A state representative makes an impassioned plea on the House floor, but fails to persuade enough votes to push through a measure he champions.
Rarely has a speech on the House floor silenced the chamber. All fell silent as Rep. Dwight Scharnhorst (R-Manchester) speaks from the heart about his scholarship program for special needs children, such as those with autism.
"Autism found me," Scharnhorst told colleagues during his floor speech, "in the form of a grandson."
Scharnhorst says Bryce Scharnhorst; non-verbal, epileptic, autistic, changed his life as he spent every other weekend with his grandfather.
"We stopped time," Scharnhorst says, "We spent two days with simplicity, humanity and we communicated with the biggest blue eyes you ever saw. We didn’t need words."
The Judavine Center in St. Louis, a private school for children with special needs, taught Bryce Scharnhorst to communicate. Bryce made great strides prior to his death, at the age of 6, about a year ago.

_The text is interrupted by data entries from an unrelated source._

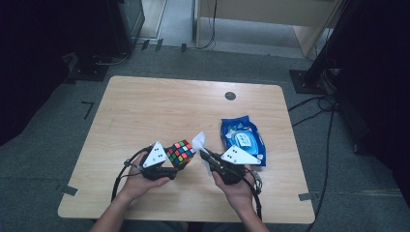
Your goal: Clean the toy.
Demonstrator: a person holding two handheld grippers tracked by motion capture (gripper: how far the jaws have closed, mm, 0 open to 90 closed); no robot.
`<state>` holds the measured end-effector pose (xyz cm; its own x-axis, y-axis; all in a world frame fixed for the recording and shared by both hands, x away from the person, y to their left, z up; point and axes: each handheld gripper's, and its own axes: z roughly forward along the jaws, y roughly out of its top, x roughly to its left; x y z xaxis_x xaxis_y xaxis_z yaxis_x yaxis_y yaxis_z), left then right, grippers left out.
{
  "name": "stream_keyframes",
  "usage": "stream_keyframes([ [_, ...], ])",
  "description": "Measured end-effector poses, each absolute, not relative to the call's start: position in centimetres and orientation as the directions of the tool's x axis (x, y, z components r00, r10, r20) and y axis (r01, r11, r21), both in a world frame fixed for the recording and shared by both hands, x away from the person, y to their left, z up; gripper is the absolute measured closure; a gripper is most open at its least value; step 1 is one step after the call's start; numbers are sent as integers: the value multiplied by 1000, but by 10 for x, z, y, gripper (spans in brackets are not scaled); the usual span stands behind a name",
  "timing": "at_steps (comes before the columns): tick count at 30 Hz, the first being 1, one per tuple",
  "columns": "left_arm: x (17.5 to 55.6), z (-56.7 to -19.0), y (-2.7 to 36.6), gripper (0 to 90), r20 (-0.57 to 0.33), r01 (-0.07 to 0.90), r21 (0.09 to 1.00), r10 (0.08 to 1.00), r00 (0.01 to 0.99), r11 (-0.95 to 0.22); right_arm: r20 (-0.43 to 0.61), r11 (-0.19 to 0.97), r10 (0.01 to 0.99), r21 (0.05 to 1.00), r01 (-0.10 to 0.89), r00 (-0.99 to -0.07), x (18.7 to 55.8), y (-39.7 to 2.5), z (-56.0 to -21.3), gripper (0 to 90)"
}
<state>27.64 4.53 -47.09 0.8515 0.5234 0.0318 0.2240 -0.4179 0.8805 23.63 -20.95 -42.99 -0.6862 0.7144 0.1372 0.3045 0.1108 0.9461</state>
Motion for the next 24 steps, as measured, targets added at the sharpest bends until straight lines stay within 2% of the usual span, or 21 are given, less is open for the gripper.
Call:
stream_keyframes([
  [7, 267, -475, 27, 339, 31, 211, 875, 486, 874, -436, 120, 123, 652, 958, 261, -749, 224, -192, -421, 868],
  [24, 261, -472, 22, 340, 40, 186, 883, 463, 885, -432, 148, 104, 651, 954, 280, -744, 229, -192, -430, 861],
])
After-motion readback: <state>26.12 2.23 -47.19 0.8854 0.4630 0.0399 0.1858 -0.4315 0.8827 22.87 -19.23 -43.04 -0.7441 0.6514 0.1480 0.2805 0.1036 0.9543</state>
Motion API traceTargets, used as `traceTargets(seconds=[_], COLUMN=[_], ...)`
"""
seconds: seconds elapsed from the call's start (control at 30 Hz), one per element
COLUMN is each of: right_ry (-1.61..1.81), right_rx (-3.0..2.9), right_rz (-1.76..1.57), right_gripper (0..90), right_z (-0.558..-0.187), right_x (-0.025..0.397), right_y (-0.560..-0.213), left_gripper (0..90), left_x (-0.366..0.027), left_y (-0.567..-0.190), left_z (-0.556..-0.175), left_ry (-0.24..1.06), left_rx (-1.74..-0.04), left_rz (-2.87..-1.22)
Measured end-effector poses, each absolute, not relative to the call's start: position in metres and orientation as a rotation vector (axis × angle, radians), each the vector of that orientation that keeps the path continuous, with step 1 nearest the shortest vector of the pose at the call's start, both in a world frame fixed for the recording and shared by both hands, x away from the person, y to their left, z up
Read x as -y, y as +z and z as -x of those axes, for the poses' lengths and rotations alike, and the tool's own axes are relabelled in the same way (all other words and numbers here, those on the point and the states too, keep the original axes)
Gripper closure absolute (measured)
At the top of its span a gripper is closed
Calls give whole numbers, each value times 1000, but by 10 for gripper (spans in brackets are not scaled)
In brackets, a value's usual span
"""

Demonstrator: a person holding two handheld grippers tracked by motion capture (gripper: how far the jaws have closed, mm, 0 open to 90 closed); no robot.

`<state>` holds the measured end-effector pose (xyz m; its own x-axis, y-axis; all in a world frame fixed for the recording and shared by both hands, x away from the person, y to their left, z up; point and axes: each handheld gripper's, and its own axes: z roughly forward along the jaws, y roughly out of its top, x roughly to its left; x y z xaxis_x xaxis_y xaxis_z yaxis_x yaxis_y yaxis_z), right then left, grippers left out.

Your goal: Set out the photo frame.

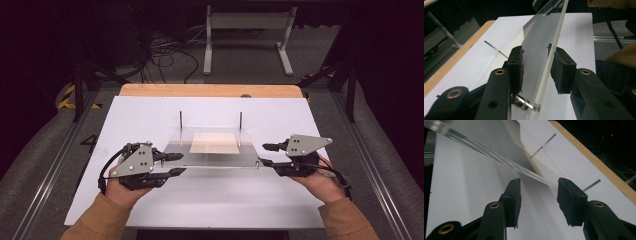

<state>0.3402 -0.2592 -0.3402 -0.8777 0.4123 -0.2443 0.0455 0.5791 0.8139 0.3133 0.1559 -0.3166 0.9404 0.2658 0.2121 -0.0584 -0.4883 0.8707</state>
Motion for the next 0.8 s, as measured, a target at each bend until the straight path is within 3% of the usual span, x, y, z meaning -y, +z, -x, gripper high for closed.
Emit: traceTargets(seconds=[0.33, 0.57, 0.8], right_ry=[1207, 1188, 1200], right_rx=[-2308, -2293, -2295], right_rz=[-184, -179, -200], right_gripper=[696, 704, 703], right_z=[-334, -330, -332], right_x=[236, 234, 235], right_y=[-334, -336, -334], left_gripper=[632, 429, 358], left_x=[-157, -166, -186], left_y=[-315, -317, -328], left_z=[-317, -314, -320], left_ry=[371, 436, 440], left_rx=[-161, -210, -283], left_rz=[-2036, -2045, -2064])
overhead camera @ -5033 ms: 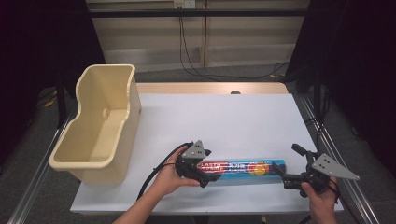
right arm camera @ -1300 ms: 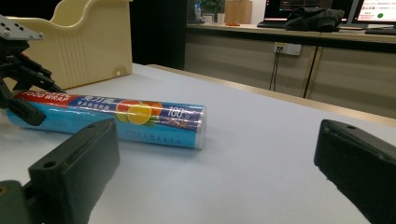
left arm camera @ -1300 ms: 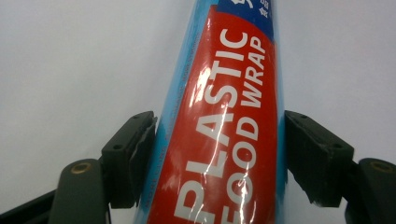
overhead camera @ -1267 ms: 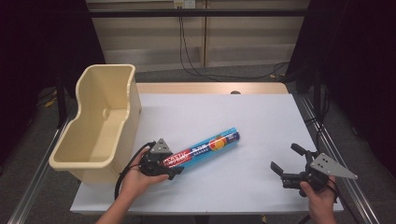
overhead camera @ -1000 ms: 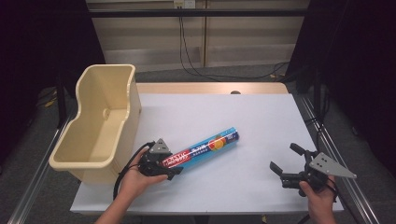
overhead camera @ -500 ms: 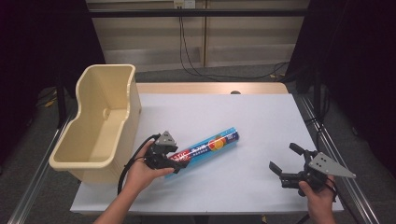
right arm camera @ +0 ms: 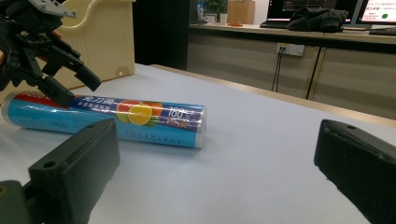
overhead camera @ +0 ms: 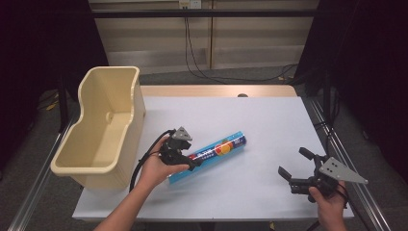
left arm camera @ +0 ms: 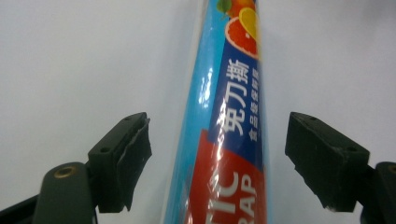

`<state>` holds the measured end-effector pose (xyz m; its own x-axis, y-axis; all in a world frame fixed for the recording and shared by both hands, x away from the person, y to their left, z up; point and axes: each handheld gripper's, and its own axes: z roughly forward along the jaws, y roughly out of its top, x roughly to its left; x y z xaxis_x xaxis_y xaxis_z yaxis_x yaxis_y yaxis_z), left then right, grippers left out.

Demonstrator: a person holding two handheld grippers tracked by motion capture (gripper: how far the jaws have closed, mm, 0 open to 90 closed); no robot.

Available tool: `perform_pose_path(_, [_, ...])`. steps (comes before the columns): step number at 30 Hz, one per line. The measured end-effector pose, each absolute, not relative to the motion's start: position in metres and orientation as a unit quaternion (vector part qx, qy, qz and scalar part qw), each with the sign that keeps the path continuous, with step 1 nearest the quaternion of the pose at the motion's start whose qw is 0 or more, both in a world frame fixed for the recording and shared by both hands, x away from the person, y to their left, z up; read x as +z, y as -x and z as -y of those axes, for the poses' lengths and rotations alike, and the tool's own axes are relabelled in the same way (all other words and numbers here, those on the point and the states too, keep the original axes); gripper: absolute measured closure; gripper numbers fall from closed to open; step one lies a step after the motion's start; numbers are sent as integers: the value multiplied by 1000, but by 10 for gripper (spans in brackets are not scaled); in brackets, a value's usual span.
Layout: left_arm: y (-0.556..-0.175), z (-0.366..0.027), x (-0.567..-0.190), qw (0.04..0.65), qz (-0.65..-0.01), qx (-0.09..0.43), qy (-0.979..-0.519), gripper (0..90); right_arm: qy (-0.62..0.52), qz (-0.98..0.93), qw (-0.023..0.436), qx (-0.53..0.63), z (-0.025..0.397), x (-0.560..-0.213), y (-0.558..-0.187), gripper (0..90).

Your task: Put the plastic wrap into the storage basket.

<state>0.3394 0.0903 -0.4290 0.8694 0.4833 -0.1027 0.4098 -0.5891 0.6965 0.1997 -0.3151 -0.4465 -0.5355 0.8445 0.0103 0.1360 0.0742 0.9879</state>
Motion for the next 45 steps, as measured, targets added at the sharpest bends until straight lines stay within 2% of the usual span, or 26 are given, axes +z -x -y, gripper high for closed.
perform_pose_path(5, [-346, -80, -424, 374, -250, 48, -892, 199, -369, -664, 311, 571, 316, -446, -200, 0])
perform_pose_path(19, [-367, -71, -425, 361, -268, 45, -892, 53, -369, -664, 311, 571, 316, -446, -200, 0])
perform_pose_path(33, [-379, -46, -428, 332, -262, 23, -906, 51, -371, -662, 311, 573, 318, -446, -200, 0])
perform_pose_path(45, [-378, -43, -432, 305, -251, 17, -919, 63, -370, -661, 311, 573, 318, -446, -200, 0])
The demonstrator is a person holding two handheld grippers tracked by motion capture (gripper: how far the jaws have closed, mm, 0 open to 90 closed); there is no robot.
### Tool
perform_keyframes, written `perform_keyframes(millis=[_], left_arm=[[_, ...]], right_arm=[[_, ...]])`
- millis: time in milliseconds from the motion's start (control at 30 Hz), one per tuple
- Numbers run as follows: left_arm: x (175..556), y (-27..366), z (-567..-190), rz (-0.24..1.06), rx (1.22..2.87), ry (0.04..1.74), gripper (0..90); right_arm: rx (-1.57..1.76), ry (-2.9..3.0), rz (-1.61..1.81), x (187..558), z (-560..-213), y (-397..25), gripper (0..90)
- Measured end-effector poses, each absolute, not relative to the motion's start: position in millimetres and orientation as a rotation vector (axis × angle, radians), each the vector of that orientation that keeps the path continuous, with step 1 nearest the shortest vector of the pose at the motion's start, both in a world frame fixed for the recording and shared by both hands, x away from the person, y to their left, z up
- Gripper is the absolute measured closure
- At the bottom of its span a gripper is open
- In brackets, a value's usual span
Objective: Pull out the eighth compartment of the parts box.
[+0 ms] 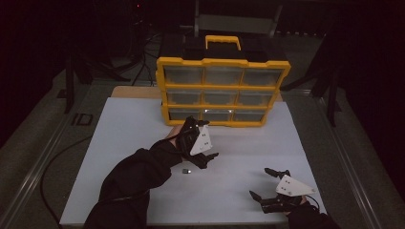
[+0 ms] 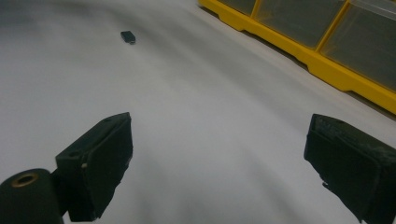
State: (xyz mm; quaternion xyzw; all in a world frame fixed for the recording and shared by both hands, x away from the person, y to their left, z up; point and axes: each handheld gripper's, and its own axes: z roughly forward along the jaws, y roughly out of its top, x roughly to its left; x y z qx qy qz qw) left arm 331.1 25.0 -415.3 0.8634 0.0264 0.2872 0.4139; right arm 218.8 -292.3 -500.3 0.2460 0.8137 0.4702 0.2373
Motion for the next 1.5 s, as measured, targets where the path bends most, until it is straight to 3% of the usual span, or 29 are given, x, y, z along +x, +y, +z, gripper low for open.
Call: perform_keyframes(millis=[1000,1500], left_arm=[[373,-8,-442,0.934,2.220,-0.098,0.1],[393,-8,-454,1.028,2.219,-0.106,8.8]], right_arm=[[0.684,2.229,1.312,218,-499,-293,8.0],[0.683,2.235,1.312,219,-500,-293,8.0]])
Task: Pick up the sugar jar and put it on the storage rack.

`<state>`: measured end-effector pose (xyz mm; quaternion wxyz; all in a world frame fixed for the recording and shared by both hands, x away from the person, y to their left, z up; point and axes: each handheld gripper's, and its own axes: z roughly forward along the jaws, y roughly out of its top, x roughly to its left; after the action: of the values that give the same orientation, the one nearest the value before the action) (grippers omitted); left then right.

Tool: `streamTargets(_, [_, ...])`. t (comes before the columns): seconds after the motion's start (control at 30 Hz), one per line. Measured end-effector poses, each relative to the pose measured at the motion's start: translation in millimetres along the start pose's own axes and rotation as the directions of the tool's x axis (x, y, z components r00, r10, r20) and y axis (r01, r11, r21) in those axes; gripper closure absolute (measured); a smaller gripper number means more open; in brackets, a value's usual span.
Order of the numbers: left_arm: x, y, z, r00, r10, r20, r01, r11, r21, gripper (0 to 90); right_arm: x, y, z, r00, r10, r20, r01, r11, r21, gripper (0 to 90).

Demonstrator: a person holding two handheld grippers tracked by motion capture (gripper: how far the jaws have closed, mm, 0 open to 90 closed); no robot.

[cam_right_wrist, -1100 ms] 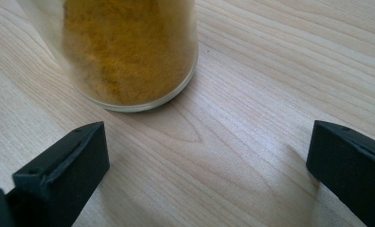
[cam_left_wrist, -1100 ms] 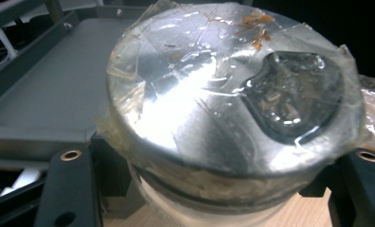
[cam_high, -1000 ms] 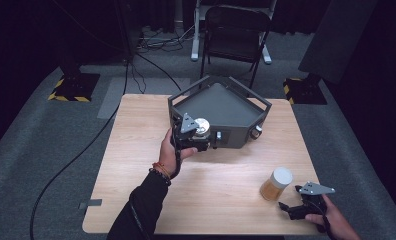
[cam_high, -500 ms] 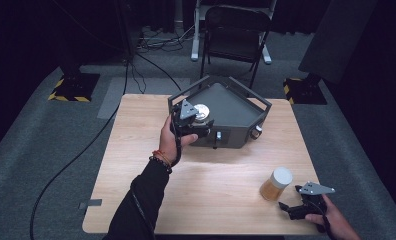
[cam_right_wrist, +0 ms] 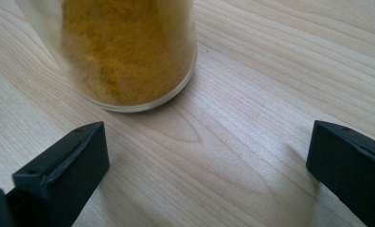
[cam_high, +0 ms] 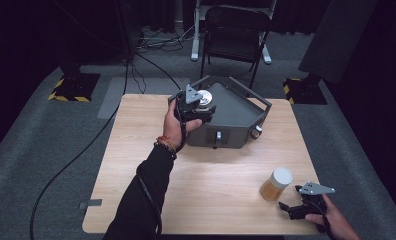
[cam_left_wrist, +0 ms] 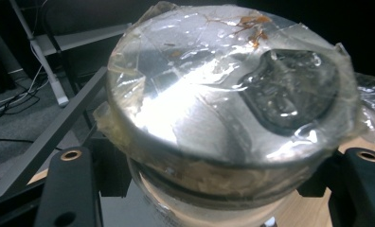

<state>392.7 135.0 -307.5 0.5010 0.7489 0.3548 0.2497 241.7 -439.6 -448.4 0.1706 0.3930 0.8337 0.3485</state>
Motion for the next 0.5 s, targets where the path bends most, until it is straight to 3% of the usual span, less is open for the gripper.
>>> streamTargets(0.5, [1.5, 6.0, 32.5, 0.9983, -0.030, -0.049, 0.032, 0.9987, 0.039, 30.4, -0.1, -0.1, 0.1, 1.0000, -0.001, 0.000, 0.001, 1.000, -0.001, 0.0])
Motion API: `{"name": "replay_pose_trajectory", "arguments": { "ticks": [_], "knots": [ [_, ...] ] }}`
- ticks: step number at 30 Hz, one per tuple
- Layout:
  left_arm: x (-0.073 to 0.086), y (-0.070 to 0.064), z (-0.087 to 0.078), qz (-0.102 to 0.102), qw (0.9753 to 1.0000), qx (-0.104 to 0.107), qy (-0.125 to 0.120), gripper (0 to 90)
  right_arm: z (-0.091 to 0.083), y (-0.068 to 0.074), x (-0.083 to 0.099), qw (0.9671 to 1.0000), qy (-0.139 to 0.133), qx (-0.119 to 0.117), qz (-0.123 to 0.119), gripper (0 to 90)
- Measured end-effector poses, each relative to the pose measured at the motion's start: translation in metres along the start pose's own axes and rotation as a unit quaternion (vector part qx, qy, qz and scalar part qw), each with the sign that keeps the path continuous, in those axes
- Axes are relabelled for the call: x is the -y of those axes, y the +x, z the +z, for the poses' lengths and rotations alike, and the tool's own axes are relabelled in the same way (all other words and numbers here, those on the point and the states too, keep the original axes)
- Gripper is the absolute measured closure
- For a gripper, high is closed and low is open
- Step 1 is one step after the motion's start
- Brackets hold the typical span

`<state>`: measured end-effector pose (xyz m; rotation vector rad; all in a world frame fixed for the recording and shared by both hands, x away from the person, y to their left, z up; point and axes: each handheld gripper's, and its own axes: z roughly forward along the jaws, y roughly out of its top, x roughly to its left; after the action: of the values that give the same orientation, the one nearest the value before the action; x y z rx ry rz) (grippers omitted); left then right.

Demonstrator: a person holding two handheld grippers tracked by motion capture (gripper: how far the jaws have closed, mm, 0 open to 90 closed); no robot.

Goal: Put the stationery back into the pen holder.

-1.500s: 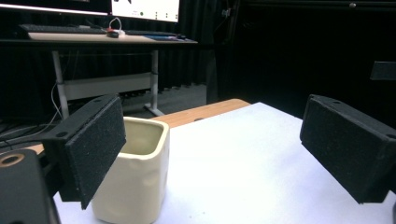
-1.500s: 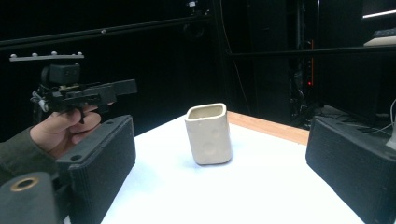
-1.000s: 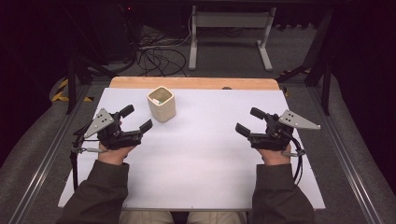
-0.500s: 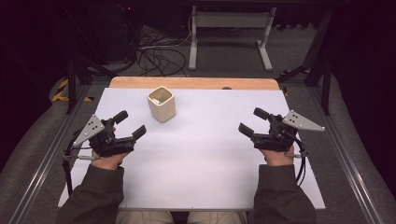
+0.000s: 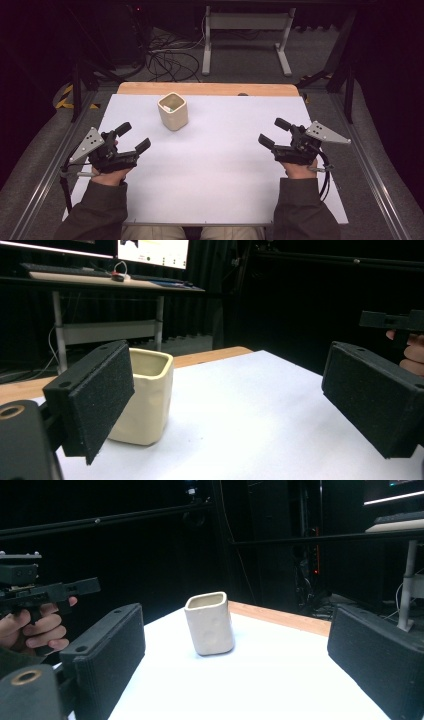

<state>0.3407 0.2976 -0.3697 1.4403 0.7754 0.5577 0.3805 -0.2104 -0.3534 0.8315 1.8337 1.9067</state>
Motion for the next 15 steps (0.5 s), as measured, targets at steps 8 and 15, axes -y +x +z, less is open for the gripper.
{"name": "replay_pose_trajectory", "arguments": {
  "ticks": [8,15],
  "knots": [
    [-0.0019,0.0010,-0.0038,-0.001,1.0000,-0.001,-0.005,7.4,-0.0033,-0.0022,0.0014,1.0000,-0.002,0.002,0.002,9.0],
    [-0.0004,0.0014,-0.0021,0.002,1.0000,-0.002,0.001,7.4,-0.0016,-0.0027,0.0022,1.0000,0.000,0.003,0.002,9.0]
  ]
}}
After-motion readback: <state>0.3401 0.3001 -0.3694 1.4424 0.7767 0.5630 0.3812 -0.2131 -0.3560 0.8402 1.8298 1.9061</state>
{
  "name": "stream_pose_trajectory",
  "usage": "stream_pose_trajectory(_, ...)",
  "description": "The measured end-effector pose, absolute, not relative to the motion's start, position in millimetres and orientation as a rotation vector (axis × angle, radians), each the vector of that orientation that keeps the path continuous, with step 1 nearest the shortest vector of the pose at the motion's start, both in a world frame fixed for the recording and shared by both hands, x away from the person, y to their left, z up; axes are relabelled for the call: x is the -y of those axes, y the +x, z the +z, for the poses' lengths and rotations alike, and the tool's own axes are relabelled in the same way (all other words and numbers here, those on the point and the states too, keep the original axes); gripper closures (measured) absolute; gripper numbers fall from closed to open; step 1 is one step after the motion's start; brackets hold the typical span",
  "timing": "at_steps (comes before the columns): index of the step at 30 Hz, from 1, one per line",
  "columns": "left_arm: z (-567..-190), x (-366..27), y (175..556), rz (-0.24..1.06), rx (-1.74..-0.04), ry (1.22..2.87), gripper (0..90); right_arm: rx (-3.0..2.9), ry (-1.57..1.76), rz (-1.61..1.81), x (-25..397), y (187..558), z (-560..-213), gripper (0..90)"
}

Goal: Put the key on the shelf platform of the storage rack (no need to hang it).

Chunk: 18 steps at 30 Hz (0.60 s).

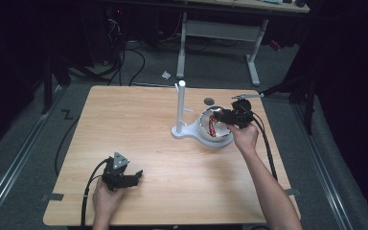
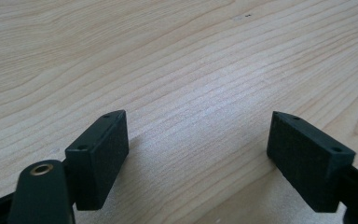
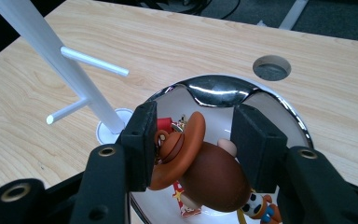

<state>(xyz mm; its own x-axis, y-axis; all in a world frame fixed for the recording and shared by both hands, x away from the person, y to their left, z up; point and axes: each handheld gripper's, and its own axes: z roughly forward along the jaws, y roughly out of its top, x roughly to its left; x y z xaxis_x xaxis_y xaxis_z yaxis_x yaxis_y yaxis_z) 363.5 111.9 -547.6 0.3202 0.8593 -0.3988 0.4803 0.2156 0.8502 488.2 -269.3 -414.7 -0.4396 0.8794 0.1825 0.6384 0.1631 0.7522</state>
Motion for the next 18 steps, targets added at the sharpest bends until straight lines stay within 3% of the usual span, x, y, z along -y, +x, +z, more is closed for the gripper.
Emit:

Scharnhorst says centers that specialize in autistic as well as other special needs children are expensive. He says his family paid about $30,000 a year for Bryce to go to Judavine. Costs for other services can run considerably higher. Scharnhorst has sponsored a measure that would give tax credits to those who donate to a scholarship fund which would allow special needs children to attend private schools. He says five other states have such programs, intended to help students with "hard core" disabilities.
"I ask you to look inside your heart, cause you know it’s in there and you know it’s saying ‘This is the right thing to do’", Scharnhorst pauses before ending his plea with, "I need you."
Many colleagues lauded Scharnhorst’s speech. Not enough supported his idea. An amendment to strip Scharnhorst’s measure from a larger bill won approval in the House on an 80-to-52 vote.